[Task to carry out]: Omitting the pictures, print every line below exactly as it stands.

[The data]:
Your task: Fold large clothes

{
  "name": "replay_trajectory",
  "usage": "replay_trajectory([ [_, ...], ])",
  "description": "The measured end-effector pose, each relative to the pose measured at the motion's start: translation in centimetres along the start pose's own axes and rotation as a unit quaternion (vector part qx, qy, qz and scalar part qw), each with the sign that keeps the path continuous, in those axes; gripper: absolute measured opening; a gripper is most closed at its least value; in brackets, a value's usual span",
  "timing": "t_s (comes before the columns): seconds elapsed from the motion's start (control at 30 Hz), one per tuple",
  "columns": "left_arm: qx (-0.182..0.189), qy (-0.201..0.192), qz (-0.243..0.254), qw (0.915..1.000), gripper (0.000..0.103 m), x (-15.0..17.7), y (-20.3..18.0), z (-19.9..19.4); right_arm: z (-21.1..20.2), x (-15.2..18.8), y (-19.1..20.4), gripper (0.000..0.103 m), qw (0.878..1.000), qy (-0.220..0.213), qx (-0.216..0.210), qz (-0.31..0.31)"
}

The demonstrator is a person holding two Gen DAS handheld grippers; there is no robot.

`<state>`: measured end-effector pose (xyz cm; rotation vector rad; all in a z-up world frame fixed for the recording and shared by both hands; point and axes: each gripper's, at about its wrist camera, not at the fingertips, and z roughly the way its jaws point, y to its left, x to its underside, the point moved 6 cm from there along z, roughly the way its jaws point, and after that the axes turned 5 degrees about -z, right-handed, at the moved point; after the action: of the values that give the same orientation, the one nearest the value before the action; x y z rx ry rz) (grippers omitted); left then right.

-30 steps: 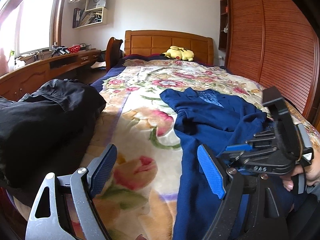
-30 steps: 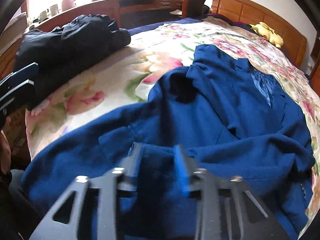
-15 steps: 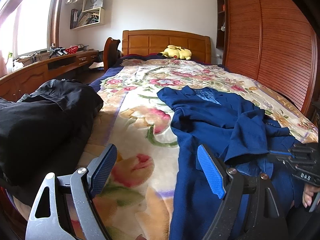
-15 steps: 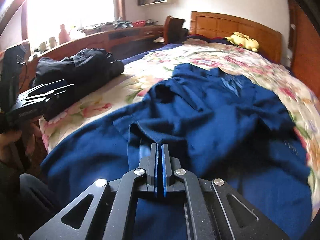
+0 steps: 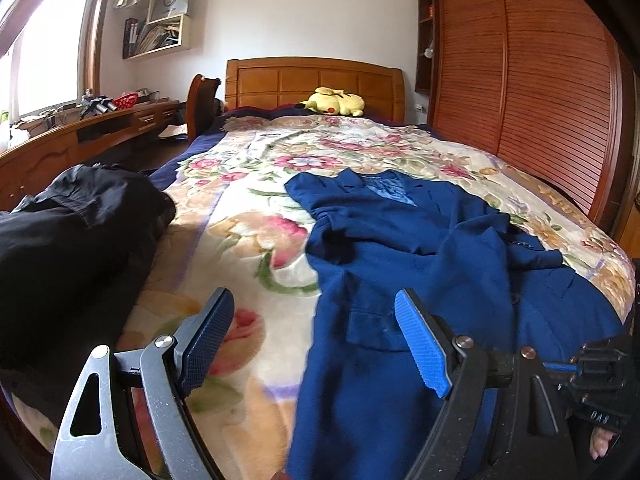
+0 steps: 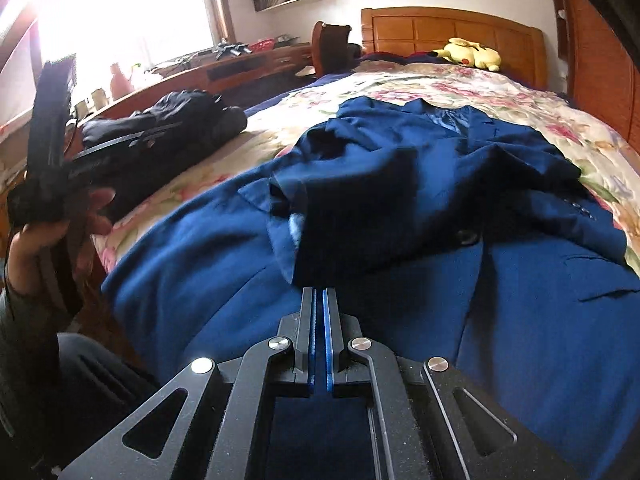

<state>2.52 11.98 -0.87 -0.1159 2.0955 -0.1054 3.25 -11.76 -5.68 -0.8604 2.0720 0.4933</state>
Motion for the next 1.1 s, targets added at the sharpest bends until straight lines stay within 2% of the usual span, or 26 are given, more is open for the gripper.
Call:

[Solution to this problem]:
Your task: Fold large clothes

{
  "name": "replay_trajectory",
  "usage": "replay_trajectory([ [_, ...], ])",
  "description": "The measured end-effector pose, each relative to the pose measured at the motion's start: translation in centimetres along the start pose's own axes and rotation as a unit quaternion (vector part qx, qy, qz and scalar part qw), each with the sign that keeps the path continuous, in those axes; gripper: absolute measured opening; a gripper is most closed at its least value; in brackets, a value's usual span",
  "timing": "t_s (comes before the columns): seconds elapsed from the motion's start (control at 30 Hz), one per tuple",
  "columns": "left_arm: qx (-0.182..0.189), qy (-0.201..0.192), qz (-0.243..0.254), qw (0.915..1.000), gripper (0.000..0.103 m), x (-15.0..17.7), y (-20.3..18.0), z (-19.9..19.4); right_arm: z (-21.1..20.2), x (-15.2..18.8), y (-19.1..20.4), gripper (0.000..0.103 m), qw (0.878..1.000), qy (-0.220..0.213), qx (-0.216..0.210), qz (-0.31..0.31)"
}

The demonstrator is a person holding two Gen DAS handheld grippers; there is no robot.

`<state>`: measured end-effector pose (xyz cm; rotation vector rad; all in a z-up world frame fixed for the recording and shared by both hands; point and axes: each gripper's, at about its wrist camera, not at the fingertips, and z roughly the way its jaws point, y to its left, x to its underside, the point moved 6 cm from there along z, roughly the way its jaws point, and after that the axes turned 5 degrees about -z, right-handed, at the moved point; after the action: of the values that give the same orientation, the one nearest the value before the action; x y z rx ry rz) (grippers omitted); left then right.

-30 steps: 
-30 steps: 
-15 steps: 
-15 steps: 
+0 steps: 
+0 steps: 

<state>2.52 11.98 -0.87 -0.1159 2.0955 -0.1054 3.25 -11.76 -5.68 -0.8604 2.0720 0.4933</state>
Motion for the next 1.1 s, targets added at the sharpest bends until straight lines stay within 2% of the usual span, or 26 are given, more is open for the gripper.
Call:

The answer, as written, is complete.